Comment intégrer dans les politiques publiques la question des usages de l’espace par le public ? Nous avons abordé ce sujet depuis le début de ce blog et constaté, lors d’un petit bilan en novembre dernier, que les politiques en lien avec l’aménagement du territoire au sens large ont chez nous du mal à intégrer ce thème ; un exemple parmi d’autres en est fourni par les trames vertes et bleues.
Une fois de plus, un éclairage intéressant nous arrive de Suède, un pays qui conserve quelques longueurs d’avance en matière d’environnement et de planification urbaine. Aux politiques de trames vertes, qui y ont été développées dans les années 1990-2000, succède aujourd’hui un travail sur les « services écosystémiques ». Beaucoup de communes se sont en effet lancées dans des recensements très élaborés des services rendus par les espaces verts et espaces naturels, en vue de les intégrer dans leurs documents d’urbanisme, en l’occurrence ceux comparables à nos SCOT (schémas de cohérence territoriale). Ces services englobent des thèmes variés, tels que les réseaux écologiques, la biodiversité, les fonctions productives, les fonctions régulatrices, et aussi les fonctions sociales.

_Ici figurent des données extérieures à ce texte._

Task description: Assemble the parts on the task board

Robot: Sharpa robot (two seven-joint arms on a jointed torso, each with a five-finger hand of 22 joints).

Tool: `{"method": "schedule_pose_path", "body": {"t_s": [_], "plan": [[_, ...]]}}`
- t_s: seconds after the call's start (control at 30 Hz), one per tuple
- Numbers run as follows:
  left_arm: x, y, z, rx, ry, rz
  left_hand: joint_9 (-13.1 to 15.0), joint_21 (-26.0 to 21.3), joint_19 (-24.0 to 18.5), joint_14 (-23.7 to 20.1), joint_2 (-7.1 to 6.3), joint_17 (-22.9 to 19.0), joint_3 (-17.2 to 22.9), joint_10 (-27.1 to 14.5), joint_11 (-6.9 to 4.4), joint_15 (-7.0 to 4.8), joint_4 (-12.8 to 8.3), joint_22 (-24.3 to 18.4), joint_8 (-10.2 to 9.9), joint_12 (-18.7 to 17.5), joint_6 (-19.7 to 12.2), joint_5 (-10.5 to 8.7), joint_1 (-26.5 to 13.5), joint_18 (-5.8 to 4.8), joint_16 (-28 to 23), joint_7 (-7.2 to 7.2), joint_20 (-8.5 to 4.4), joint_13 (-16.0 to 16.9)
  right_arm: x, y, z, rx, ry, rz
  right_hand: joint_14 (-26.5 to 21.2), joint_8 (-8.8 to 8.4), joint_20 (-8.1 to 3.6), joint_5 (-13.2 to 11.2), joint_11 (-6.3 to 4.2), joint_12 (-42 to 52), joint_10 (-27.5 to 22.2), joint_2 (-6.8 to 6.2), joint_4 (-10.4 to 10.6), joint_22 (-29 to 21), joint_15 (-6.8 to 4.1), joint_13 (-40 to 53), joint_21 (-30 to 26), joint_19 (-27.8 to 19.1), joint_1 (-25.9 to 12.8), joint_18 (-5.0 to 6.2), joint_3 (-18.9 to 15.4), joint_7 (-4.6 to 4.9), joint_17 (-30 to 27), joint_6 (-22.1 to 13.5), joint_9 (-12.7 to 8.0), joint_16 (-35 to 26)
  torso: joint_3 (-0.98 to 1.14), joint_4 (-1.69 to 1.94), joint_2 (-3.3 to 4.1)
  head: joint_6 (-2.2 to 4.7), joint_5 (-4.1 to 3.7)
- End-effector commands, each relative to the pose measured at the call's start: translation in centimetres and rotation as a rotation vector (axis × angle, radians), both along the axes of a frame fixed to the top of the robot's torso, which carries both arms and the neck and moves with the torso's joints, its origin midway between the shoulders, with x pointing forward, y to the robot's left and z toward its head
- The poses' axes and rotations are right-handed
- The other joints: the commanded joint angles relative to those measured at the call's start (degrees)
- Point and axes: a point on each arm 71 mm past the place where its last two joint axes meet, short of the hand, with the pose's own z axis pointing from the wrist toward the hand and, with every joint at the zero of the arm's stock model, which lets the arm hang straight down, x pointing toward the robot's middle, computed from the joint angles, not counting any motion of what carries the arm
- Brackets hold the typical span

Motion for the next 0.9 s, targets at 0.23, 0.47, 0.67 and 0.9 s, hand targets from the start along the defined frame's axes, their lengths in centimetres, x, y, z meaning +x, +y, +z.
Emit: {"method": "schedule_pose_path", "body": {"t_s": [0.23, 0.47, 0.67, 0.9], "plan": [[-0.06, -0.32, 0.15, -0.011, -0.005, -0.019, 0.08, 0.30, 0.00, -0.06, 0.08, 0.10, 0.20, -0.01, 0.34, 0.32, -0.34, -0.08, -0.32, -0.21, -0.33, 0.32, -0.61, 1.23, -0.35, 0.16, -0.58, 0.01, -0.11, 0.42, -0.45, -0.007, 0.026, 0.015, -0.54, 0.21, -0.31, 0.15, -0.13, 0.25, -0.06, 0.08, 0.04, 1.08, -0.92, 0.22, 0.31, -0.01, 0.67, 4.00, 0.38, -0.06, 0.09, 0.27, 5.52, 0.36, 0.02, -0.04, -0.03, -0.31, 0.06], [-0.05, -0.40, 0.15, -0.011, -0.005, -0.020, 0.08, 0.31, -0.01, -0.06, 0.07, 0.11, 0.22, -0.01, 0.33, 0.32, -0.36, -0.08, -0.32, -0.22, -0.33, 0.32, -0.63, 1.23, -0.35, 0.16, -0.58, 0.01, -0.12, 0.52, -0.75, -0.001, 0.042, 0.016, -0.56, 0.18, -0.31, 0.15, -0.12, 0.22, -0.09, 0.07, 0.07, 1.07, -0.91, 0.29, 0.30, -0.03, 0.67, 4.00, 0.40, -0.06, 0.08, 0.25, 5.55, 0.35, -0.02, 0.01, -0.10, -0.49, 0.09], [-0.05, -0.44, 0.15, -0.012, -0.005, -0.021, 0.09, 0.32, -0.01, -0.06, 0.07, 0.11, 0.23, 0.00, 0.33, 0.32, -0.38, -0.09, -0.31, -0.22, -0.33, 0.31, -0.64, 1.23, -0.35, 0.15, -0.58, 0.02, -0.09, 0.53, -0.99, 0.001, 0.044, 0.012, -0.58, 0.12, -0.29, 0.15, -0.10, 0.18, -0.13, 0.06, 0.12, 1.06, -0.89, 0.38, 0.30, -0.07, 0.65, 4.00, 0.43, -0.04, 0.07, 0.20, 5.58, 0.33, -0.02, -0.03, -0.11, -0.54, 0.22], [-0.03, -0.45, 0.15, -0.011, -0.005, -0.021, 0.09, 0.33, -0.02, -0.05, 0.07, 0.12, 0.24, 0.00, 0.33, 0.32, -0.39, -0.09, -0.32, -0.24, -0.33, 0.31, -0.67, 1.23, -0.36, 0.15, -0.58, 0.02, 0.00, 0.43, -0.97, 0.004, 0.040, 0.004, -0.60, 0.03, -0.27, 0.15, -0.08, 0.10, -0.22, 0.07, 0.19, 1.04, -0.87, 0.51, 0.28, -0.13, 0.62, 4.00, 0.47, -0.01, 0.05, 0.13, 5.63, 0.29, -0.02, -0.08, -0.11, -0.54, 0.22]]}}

Un « webinaire » (réunion interactive par internet) organisé sur ce thème par le bureau d’études Ekologigruppen (que nous avons visité lors de notre voyage d’étude de l’an dernier) a fait le point sur la question en présentant plusieurs exemples concrets. Et c’est là que nous retrouvons nos chers sociotopes, comme sur la commune d’Upplands Väsby (37 000 habitants) où la carte des sociotopes a servi à construire la carte des services écosystémiques, laquelle constitue une pièce maîtresse du projet d’aménagement du territoire. Ce travail, qui a duré deux ans, a coûté environ 100 000 € et a aidé la commune à se classer à la troisième place des « meilleures communes pour l’environnement ». La présentation du webinaire apporte d’autres exemples, comme la commune de Borlänge qui a recensé ses carences en espaces verts, ou celle de Haninge où une enquête auprès des habitants a permis de recenser et caractériser les valeurs sociales attachées aux espaces verts (santé, loisirs, relations sociales, éducation, connaissance, calme, inspiration, valeur esthétique).
Un enseignement de ces expériences serait peut-être que l’on pourrait envisager chez nous de dépasser la notion (au demeurant très utile) des trames vertes et bleues pour travailler au niveau des territoires de SCOT sur la notion de services écosystémiques, qui est plus englobante et permettrait peut-être enfin d’accorder aux fonctions sociales le même niveau d’intérêt qu’aux autres fonctions écologiques. Cette approche semble déjà pratiquée ici ou là, peut-être serait-il temps de passer à la vitesse supérieure, d’autant que les systèmes d’information géographique facilitent aujourd’hui ce genre de travail.
Illustration : commune d’Upplands Väsby, carte des espaces d’interactions sociales, éloignement par rapport à l’habitat et identification des secteurs de carences.